Friday Night Every Night

Graham Kibble-White on E4

First published February 2001

“I see [E4] as a BBC2 to Channel 4′s BBC1, an opportunity to grow new things. We want to do it because we think we ought to be a multi-channel television operation.”
Michael Jackson, 20 December 1999

The launch of a new digital/satellite/cable channel is generally as potent an event as a new series of Chucklevision. Where were you when The Dating Channel first awkwardly launched onto the airwaves, coming at you from (presumably) an insurance brokers in Newcastle, bringing you the very best of press-ganged office juniors who “Like going to the cinema. Like going to the pub. Erm … like the cinema”?

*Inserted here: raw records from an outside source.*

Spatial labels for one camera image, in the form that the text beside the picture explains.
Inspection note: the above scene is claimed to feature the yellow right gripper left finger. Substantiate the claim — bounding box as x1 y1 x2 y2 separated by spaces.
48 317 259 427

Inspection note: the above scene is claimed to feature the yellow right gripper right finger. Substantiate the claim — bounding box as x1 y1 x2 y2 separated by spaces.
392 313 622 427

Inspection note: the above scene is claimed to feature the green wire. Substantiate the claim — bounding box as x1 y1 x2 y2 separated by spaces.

E4 is a different matter; being the highest profile channel launch since Channel 5 in 1997. It was probably the channel’s acquisition of secured exclusive rights for three years to Friends and ER (for £124m) that – more than anything else – put it on the map. E4′s marketing head, Dan Brooks proclaimed in November 2000 that this was “the last big channel launch in this country”. And he was probably right. Bucking the trend for digital channels to be perceived as primarily a feeble sop from a broadcaster whose main concern is ensuring they have a finger in every pie, E4 has, since it was given the official go-ahead in October 1999, aroused a great deal of genuine expectation (“The BBC talks genre-based channels, C4 just does it” said David Cuff, Broadcast Director of Initiative Media). When Michael Jackson tartly commented “We don’t see any point launching channels for the sake of it, that’s known as the Carlton strategy” he was on the button. Unlike the BBC digital channels, for example, which seem an isolated offshoot from the core BBC “family”, E4 has been built as an integral part of the C4 empire. Programmes from the channel feedback into C4, and personnel work across both platforms (Kevin Lygo, E4′s controller of programming, remains C4′s entertainment “supremo”). Whether one was much of a fan of Friends or not, its acquisition denoted that E4 meant business. “Give people what they want” said Kevin Lygo. Here was a channel clearly defined (“Friday night every night”) and purposeful.

Before Christmas 2000, it was revealed that E4 would launch on Thursday 18 January 2001, with a line-up mirroring Sky One’s successful Thursday night schedule (which itself was copied from NBC in the US). In 2000 Sky had secured ratings of almost 3 million thanks to Friends, and it therefore reacted bullishly to the new channel. Here was the first instance of real competition within its own environment (BBC Choice limping along somewhat anaemically, with a relaunch as BBC3 apparently due later in 2001), and as a result the deal for Sky Digital to carry the new channel was only struck days before E4 went live (“now available on Sky Digital” crowed the C4 trailers, “Yes! Sky Digital!”). For E4, this was no real surprise with Gerry Bastable, head of Channel 4′s pay TV team, commenting in the latter half of 2000 that “Our experience with Film Four [launched in 1998] was that we ended up signing distribution deals with Sky and ONdigital a few days before launch.” The deal done, Sky still had one last spiteful kiss to deliver, and in the tradition of an Archers culling, it imported the controversial game show Temptation Island into its schedules as a last minute spoiler designed to lure away viewers from E4′s launch night.

In the event, both channels called victory in the next day’s post mortems. Using unofficial overnight figures, E4 claimed the top-rated programme of the night with 563,000 viewers watching Friends. Sky, however, crowed about 557,000 viewers for Temptation Island, beating the second-half of ER‘s season premiere. In fact, overall Sky One did fare better posting an average share of viewing of 5.1% in multi-channel homes, in comparison to E4′s 3.3%. We can, however, expect this to be the first of many face-offs. And with E4 having the advantage of a terrestrial channel to give it the occasional piggyback and an assured web presence, it will be interesting to see what other dirty deeds Sky One will pull in an effort to maintain its overall 4.3% of the multi-channel viewing share.

As it stands, E4 has quickly proven itself to be a welcome, credible edition to the schedules. Maybe you can’t say where you were when The Dating Channel took to the air, but when E4 started transmissions, I remember were I was. I was watching the telly.